Bevor ich nachdenken konnte, was ich tue, lege ich ihm meine Hand auf seine.

"Also, was soll ich der Verliererin zum Trinken spendieren?" fragt er und zieht unbemerkt seine Hand weg.

Ich überspiele die Enttäuschung und blicke empört zu ihm hinauf "Du hast mich erschrocken! Das hätte mein Sieg sein sollen!"

Er lacht nur.

Als der Barkeeper zu uns kommt, geben wir ihm unsere Bestellung. "Also, darf ich wenigstens wissen, was du so in deiner Freizeit machst? Namenlose." grinst er mich fragend an, während er aus seiner Bierflasche trinkt.

"Ich bin nicht so interessant, wie du dir vielleicht gerade ausmalst." winke ich ab.

"Naja, ich schätze nicht jeder macht mich im Billiard fertig. Ach, hätte ich fast vergessen. Das hast du ja nicht." sein Grinsen klebt ihm immer noch im Gesicht und er dreht sich mit seinem Stuhl zu mir, streift dabei mein Bein. Meine Adern frieren ein und ich spüre wie sich meine Nackenhaare aufstellen. Ich reibe mir kurz über meine Schenkel und merke, wie sehr ich seine Berührungen vermisse. Ich vermisse sie so sehr, dass ich mich nachts am liebsten zu ihm in die Garage schleichen würde, um mich zu ihm zu kuscheln und falls er aufwacht, hätte ich ihm eingeredet, dass er nur träumt. So wie auch ich nur davon träume.

"Das war nicht-" "Fair?" beendet er meinen Satz und lächelt mich provokant an. Dieses Lachen schlage ich ihm gleich aus seinem makellosem Gesicht "Nein, ich denke bloß, du bist eine schlechte Verliererin." zieht er mich weiter auf.

"Ach, halt die Klappe." gebe ich ihm ein Schlag gegen seine Brust und konzentriere mich dann auf meinen Drink.

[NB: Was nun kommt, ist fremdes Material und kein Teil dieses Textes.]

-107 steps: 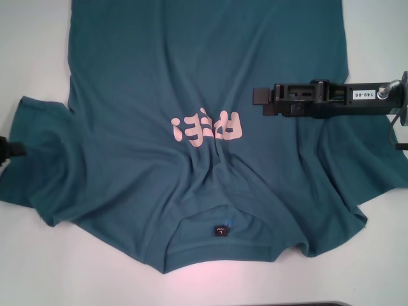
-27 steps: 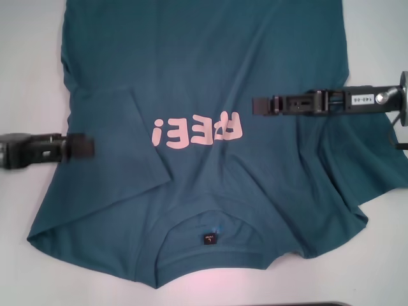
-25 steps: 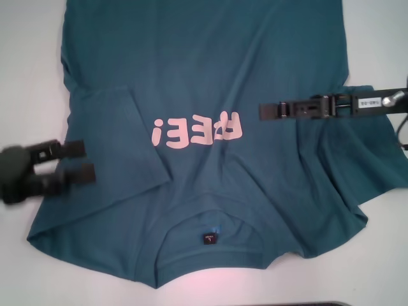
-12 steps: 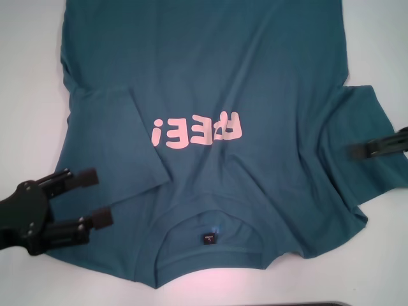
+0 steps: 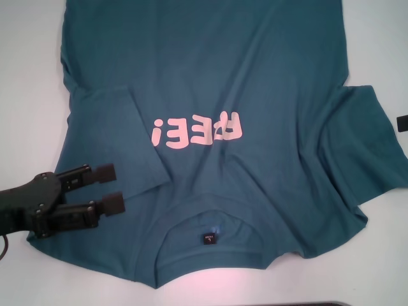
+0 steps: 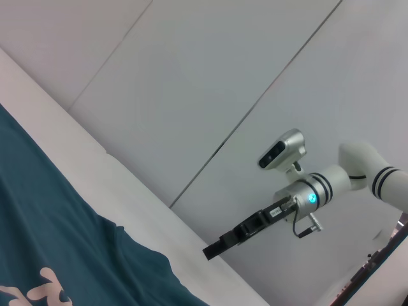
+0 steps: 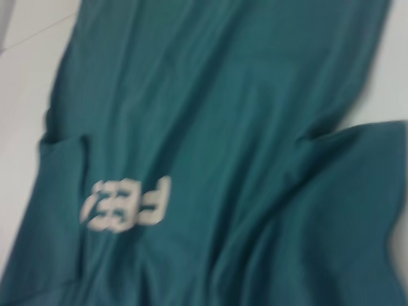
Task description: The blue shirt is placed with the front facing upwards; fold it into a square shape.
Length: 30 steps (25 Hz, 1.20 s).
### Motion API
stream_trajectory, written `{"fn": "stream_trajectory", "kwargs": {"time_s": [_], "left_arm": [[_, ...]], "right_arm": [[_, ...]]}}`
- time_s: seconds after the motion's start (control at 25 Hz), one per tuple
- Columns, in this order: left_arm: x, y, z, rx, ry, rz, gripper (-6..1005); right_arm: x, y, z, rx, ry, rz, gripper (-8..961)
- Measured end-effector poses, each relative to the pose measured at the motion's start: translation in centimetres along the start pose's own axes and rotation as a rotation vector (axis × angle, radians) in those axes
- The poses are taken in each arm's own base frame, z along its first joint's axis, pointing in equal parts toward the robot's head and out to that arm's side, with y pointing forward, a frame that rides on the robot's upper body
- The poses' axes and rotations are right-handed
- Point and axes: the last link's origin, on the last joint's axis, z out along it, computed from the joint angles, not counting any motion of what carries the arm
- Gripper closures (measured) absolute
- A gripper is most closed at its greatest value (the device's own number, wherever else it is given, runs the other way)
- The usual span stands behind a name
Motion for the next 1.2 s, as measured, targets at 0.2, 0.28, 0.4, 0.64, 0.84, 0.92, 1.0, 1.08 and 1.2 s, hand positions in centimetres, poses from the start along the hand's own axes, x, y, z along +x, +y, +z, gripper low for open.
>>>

"Ist schon gut." lacht er weiterhin bevor er ernst wird. "Ich möchte trotzdem wissen, mit wem ich es hier zu tun habe. Du scheinst mich ja wohl zu kennen. Ich hoffe deine Leidenschaft ist es nicht, ahnungslose Männer um den Finger zu wickeln und sie anschließend an einen Massaker auszuliefern, welcher dann meine Leber auf dem Schwarzmarkt verkauft."

Ich sehe ihn erschrocken an. Auch sein Gesicht verzieht sich und schaut etwas erfroren auf sein Bier "Hast du was damit angestellt?" flüstert er und sieht wieder zu mir.

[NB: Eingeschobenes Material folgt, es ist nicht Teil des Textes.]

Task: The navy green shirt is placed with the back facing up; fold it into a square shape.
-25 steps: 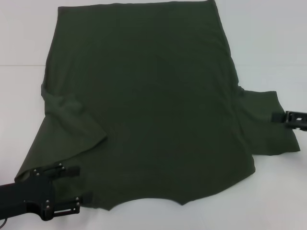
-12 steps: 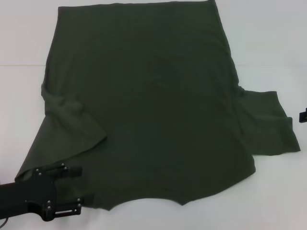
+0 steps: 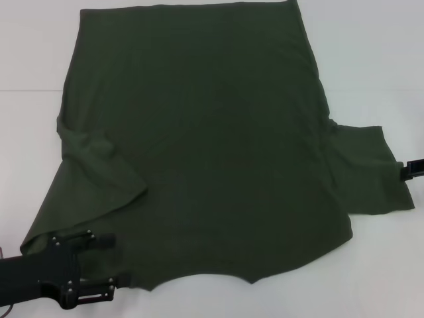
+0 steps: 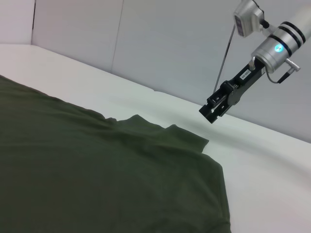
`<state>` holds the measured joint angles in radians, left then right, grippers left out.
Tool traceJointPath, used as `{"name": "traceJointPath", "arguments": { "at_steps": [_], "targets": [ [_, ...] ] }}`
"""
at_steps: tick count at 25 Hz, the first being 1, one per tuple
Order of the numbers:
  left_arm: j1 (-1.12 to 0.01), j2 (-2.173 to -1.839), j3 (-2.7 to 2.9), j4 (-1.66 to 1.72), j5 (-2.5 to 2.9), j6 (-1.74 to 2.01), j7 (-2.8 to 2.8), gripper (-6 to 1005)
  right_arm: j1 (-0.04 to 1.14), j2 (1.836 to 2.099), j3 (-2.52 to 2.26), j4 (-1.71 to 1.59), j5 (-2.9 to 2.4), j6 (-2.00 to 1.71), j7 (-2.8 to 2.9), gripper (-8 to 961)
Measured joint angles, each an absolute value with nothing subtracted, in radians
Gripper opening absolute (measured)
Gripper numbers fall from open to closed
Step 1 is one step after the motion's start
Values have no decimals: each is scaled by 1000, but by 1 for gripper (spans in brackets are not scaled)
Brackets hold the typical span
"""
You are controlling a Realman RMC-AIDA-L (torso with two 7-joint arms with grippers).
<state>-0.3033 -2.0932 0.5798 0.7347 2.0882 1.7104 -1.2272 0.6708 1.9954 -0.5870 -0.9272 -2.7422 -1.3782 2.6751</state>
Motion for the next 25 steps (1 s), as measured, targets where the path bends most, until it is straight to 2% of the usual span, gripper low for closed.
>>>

Ich fange an zu lachen "Nein, nein, diese Leidenschaft teile ich nicht."

Er pustet seine angehaltene Luft aus und wischt sich seine imaginären Schweißperlen weg.

"Was behandelst du denn leidenschaftlich?"

"Ich schreibe." nuschle ich.

"Du schreibst?" runzelt er die Stirn. Ich nicke.

"Wow, kann ich mal was lesen?" fragt er mich interessiert, worauf ich sofort meinen Kopf schüttle.

"Wieso? Schreibst du eine Fanfiction über mich?" er wackelt dabei mit seinen Augenbrauen und grinst mich provokant an. Ich lache und verneine mit meinem Kopf. Obwohl er schon 23 Jahre alt ist, steht ihm seine kindisch Seite, mit der er mich vor 7 Jahren in seinen Ban zog.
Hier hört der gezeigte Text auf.